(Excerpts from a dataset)
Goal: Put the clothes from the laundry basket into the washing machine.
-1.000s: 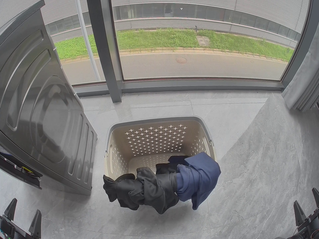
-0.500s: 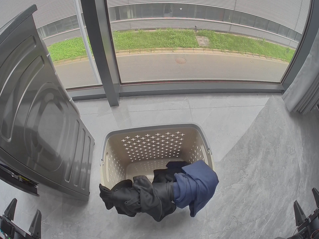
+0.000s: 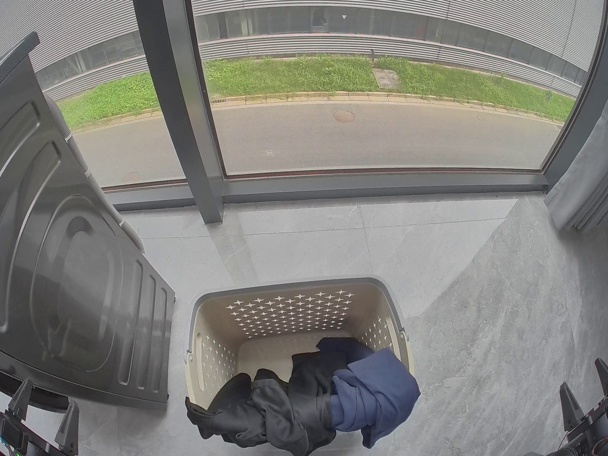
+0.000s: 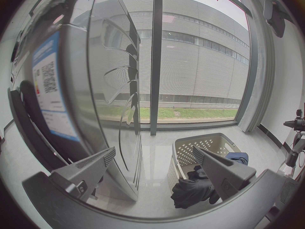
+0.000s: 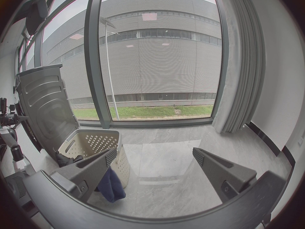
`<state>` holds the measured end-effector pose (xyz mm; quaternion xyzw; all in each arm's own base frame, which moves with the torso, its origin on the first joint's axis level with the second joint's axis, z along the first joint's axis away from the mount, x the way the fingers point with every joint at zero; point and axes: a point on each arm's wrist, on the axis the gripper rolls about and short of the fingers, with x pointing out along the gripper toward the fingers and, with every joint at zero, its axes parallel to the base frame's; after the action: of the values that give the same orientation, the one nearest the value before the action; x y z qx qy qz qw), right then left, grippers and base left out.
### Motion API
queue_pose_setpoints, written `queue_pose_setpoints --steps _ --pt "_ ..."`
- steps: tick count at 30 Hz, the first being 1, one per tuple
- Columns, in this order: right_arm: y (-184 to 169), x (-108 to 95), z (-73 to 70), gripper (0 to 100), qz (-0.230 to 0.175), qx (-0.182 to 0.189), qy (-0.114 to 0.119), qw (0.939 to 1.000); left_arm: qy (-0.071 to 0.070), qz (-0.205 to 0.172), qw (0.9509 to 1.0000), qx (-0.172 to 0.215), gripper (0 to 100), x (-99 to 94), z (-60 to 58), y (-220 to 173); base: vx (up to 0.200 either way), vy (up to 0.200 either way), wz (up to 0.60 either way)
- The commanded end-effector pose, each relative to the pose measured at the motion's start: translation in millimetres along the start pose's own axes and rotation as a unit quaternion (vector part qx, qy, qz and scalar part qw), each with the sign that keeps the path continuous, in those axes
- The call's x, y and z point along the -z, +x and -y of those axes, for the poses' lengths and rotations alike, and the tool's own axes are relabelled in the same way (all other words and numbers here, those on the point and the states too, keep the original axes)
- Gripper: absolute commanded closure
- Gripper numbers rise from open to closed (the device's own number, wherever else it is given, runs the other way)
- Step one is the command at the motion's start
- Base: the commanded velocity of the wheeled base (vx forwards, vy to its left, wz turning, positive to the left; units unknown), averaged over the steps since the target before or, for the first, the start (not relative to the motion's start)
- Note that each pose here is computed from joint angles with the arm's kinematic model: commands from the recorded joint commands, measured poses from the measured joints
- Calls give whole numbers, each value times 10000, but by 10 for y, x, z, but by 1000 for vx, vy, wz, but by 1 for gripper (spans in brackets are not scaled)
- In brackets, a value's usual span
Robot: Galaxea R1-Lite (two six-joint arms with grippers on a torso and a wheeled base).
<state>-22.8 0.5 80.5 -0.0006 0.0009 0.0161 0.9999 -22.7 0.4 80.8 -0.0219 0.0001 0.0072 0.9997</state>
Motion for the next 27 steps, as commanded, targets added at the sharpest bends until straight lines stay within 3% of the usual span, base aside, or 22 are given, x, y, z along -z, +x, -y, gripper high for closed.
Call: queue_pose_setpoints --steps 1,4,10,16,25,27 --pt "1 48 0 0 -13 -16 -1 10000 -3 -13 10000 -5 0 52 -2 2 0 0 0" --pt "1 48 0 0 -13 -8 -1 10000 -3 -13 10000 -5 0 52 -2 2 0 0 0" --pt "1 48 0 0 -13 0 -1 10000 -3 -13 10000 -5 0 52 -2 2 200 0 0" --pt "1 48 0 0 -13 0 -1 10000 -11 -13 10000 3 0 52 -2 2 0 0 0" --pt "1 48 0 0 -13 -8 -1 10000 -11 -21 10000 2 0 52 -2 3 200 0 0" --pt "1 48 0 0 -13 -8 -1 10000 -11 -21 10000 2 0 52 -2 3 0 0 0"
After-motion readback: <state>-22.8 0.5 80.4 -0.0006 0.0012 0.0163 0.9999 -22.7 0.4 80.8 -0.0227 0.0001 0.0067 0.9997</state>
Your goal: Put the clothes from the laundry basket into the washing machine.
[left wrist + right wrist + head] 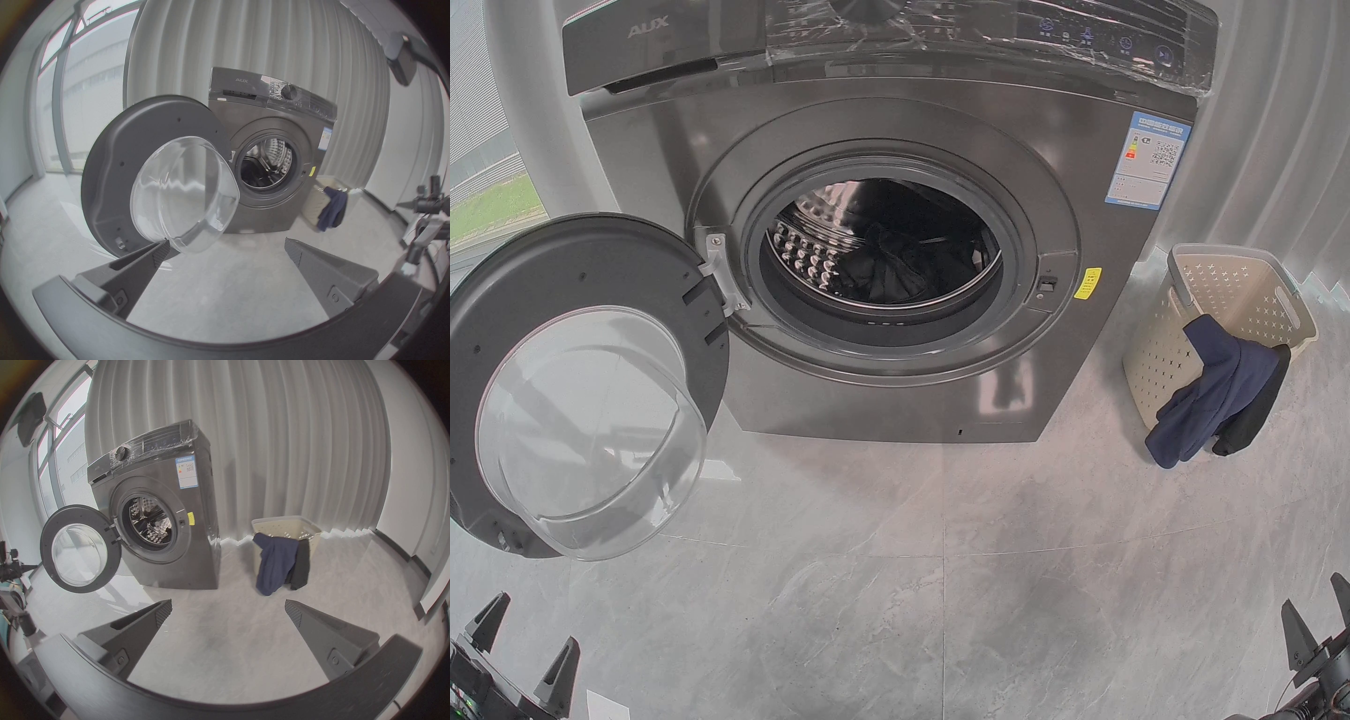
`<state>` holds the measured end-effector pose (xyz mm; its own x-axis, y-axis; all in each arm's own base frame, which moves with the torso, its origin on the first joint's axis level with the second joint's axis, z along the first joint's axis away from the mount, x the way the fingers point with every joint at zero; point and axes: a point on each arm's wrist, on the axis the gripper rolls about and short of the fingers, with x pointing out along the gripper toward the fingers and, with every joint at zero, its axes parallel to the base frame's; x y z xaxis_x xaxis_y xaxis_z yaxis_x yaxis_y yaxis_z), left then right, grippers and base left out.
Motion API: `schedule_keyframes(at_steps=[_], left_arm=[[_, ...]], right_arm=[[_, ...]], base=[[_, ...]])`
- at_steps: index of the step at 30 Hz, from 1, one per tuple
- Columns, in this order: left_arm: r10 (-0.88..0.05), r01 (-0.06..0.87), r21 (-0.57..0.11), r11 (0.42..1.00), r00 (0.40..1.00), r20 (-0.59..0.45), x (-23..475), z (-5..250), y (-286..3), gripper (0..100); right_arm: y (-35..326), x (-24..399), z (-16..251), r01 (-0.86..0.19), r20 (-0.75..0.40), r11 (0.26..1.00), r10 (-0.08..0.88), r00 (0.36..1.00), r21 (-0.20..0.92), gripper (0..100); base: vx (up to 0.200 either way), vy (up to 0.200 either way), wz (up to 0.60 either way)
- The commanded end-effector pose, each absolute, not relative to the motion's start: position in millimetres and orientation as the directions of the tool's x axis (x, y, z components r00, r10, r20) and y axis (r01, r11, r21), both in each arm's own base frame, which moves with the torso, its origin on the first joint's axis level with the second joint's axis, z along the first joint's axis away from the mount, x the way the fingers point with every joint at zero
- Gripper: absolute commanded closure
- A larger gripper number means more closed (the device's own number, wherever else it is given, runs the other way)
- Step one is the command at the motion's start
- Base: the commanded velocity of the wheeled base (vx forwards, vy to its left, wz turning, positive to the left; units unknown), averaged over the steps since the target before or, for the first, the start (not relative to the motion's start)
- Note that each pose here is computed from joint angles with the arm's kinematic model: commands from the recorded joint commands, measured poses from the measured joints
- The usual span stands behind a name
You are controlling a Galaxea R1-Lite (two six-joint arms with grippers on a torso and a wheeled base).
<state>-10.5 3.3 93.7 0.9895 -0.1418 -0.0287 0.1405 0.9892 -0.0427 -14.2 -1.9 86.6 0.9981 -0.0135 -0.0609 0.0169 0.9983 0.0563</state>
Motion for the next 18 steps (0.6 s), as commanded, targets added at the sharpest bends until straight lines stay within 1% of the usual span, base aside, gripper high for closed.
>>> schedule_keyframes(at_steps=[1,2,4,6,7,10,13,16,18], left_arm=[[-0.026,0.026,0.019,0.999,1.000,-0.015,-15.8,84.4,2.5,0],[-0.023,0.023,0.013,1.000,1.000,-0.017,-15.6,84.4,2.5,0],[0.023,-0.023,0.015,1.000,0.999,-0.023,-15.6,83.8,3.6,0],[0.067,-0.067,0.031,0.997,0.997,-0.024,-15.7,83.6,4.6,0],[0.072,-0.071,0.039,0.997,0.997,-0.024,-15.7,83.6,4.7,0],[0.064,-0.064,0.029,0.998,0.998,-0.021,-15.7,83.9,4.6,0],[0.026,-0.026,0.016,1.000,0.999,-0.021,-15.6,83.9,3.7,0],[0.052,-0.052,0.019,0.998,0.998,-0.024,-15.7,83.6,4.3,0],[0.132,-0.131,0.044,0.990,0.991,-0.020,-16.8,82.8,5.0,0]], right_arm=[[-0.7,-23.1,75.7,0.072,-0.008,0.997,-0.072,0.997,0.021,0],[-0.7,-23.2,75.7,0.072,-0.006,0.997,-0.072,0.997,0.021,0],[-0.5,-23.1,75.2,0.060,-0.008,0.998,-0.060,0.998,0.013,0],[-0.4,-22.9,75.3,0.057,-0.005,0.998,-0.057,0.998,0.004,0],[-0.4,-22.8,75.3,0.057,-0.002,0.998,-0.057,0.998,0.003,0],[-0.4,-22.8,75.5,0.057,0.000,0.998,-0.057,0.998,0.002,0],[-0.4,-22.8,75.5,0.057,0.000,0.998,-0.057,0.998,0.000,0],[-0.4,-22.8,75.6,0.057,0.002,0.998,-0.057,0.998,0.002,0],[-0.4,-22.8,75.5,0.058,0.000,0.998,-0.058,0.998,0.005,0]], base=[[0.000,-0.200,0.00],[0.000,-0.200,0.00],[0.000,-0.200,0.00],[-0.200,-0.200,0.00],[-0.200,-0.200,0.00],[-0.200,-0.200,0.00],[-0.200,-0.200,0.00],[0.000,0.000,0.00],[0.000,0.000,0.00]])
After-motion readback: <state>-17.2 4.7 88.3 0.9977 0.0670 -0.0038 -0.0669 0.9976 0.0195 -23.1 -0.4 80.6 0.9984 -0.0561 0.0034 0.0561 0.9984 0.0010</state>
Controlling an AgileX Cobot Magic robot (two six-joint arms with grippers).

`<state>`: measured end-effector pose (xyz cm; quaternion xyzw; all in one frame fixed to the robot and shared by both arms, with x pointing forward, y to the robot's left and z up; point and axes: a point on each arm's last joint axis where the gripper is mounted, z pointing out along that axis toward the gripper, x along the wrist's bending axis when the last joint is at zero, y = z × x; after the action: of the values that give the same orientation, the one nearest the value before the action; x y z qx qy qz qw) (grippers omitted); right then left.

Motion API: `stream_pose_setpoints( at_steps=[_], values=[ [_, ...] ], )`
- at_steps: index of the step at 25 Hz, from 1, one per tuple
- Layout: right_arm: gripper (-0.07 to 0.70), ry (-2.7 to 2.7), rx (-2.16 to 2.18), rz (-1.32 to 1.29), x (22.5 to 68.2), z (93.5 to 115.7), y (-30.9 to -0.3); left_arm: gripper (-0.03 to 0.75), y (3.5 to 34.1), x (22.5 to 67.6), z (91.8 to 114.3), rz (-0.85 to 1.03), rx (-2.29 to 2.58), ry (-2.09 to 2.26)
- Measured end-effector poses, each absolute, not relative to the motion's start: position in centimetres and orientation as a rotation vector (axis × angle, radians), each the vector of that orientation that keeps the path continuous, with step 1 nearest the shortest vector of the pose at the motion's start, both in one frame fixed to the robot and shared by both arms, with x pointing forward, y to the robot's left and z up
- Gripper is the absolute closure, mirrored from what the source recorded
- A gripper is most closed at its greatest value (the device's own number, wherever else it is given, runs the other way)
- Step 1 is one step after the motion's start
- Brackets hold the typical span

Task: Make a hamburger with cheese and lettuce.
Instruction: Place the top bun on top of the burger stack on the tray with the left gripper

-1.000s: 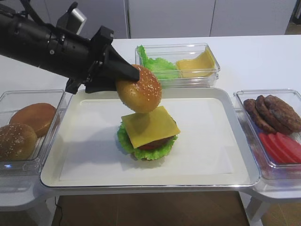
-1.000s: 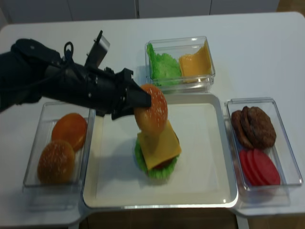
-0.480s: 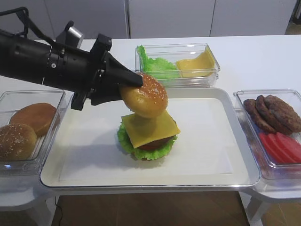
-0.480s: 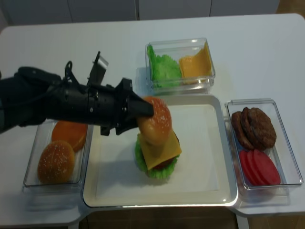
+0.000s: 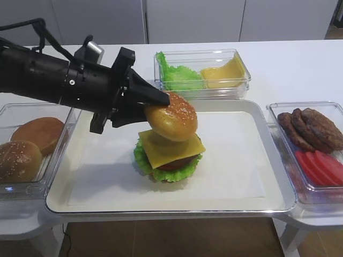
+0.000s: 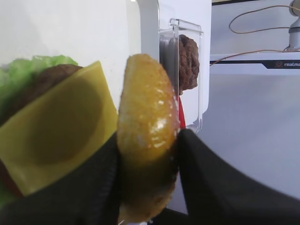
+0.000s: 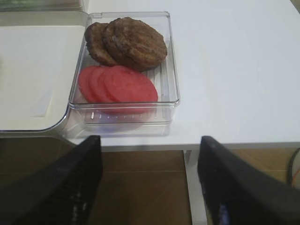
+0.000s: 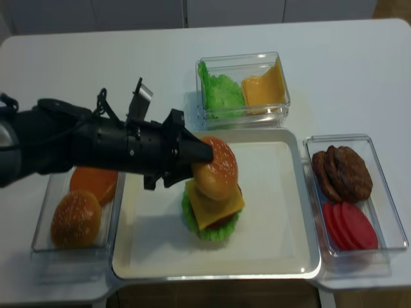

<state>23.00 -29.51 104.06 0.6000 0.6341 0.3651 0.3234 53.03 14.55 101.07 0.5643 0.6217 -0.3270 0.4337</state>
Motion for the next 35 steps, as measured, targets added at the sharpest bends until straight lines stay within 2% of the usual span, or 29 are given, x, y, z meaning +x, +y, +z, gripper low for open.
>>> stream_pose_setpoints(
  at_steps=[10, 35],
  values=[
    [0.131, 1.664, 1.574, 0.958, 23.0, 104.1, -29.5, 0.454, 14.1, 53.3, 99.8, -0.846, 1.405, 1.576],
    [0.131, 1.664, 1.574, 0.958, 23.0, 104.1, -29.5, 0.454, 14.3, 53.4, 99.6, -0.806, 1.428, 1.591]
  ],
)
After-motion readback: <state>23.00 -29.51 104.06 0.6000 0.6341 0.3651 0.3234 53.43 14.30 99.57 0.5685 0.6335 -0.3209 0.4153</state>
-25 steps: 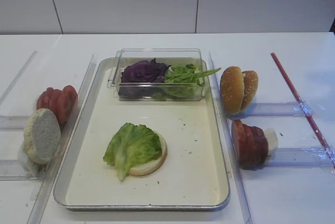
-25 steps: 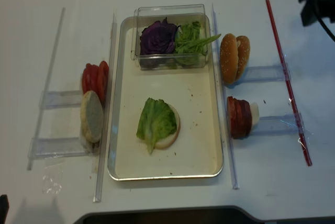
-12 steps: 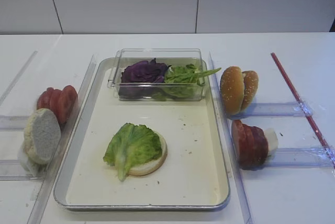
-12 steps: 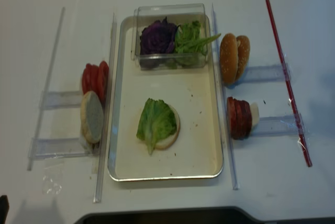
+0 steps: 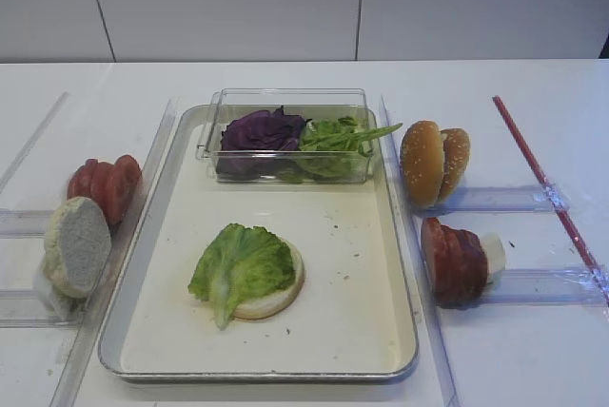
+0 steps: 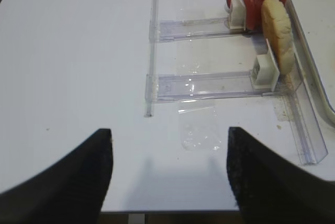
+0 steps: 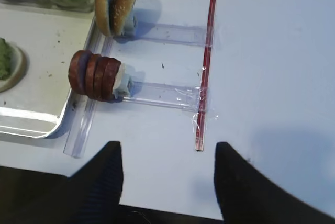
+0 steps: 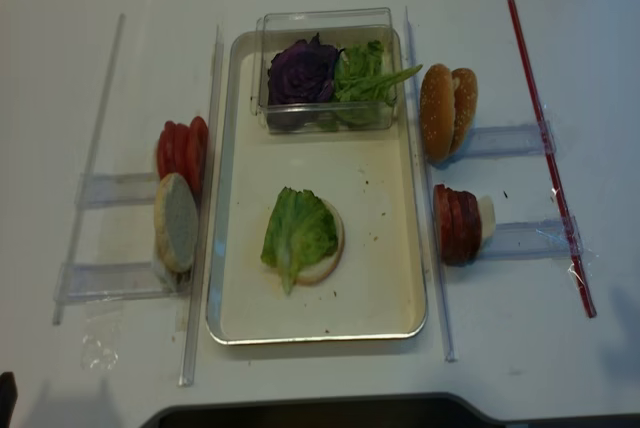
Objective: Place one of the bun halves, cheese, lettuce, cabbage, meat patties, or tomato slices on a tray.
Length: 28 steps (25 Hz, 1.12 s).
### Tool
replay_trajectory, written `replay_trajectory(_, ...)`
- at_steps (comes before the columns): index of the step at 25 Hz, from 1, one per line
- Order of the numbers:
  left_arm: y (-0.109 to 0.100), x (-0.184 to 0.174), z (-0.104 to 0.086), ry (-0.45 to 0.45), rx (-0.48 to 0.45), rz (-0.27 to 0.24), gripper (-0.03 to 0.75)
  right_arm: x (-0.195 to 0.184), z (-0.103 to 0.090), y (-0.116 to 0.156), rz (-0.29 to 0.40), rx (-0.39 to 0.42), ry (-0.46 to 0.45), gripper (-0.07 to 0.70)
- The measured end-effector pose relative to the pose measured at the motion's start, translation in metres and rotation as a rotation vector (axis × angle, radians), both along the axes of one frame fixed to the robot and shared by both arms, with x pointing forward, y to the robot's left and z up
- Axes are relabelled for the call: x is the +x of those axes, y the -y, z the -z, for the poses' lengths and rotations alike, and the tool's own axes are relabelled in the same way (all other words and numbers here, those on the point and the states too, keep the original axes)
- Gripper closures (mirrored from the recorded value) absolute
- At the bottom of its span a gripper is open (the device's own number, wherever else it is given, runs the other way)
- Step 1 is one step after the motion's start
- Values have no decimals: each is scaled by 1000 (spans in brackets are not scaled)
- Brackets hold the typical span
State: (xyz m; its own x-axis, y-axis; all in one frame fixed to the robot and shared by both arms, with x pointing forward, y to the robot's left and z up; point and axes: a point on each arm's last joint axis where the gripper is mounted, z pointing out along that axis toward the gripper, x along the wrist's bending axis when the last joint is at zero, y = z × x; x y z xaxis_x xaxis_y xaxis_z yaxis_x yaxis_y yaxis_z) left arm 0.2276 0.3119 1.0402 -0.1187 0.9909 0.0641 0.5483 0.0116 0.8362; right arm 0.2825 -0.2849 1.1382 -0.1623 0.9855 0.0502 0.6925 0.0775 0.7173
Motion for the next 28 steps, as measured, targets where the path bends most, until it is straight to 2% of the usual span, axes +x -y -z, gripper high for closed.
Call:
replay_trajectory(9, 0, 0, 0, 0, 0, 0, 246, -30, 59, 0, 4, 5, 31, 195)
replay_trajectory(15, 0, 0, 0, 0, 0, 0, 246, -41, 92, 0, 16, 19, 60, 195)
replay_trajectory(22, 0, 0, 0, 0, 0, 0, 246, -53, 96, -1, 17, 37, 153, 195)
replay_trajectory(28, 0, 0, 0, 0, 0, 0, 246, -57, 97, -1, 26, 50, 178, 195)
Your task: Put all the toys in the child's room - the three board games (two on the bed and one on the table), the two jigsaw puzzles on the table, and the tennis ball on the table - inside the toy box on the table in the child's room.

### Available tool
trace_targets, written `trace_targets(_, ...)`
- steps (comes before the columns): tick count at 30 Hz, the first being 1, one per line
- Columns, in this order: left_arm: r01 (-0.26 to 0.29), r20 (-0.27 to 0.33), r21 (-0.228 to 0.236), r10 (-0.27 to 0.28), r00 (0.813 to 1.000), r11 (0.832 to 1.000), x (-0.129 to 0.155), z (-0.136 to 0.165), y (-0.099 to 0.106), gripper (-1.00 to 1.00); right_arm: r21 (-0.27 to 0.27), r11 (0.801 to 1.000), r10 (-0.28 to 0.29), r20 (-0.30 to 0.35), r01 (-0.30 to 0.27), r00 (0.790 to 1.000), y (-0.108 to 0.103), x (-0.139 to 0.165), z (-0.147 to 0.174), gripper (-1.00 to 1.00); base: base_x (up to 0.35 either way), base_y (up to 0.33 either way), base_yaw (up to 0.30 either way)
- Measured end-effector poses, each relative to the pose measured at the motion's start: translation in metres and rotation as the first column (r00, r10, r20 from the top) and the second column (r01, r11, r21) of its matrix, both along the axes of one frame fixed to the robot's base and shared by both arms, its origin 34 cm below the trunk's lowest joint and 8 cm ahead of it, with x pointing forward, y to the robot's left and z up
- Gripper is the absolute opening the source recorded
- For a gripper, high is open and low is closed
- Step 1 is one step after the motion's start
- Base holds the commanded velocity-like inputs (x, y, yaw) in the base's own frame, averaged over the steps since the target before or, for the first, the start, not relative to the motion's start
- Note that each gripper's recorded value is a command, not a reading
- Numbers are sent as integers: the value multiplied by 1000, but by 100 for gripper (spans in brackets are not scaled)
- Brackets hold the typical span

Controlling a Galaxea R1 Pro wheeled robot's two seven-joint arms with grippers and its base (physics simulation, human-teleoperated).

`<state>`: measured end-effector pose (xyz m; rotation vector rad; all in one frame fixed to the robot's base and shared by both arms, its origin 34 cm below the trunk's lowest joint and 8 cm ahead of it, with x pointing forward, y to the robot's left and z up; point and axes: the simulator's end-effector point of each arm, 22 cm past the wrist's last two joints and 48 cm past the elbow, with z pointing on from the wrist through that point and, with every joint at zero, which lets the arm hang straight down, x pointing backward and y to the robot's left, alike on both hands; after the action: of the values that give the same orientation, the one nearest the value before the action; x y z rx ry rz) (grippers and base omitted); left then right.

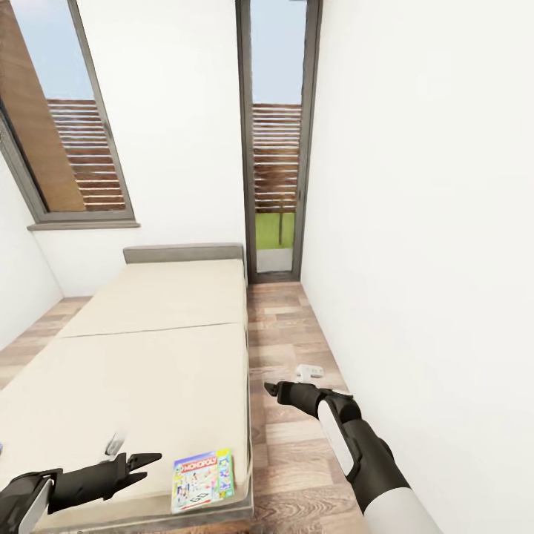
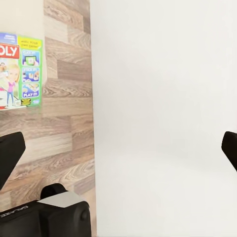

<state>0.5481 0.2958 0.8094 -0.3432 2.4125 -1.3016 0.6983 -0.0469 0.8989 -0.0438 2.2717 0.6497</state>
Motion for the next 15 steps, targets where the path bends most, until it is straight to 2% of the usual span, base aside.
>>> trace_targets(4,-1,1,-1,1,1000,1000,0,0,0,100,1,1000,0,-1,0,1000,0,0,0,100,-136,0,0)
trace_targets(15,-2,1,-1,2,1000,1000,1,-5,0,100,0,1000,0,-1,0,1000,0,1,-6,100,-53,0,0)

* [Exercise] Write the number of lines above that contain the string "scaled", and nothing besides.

* [Task output] 3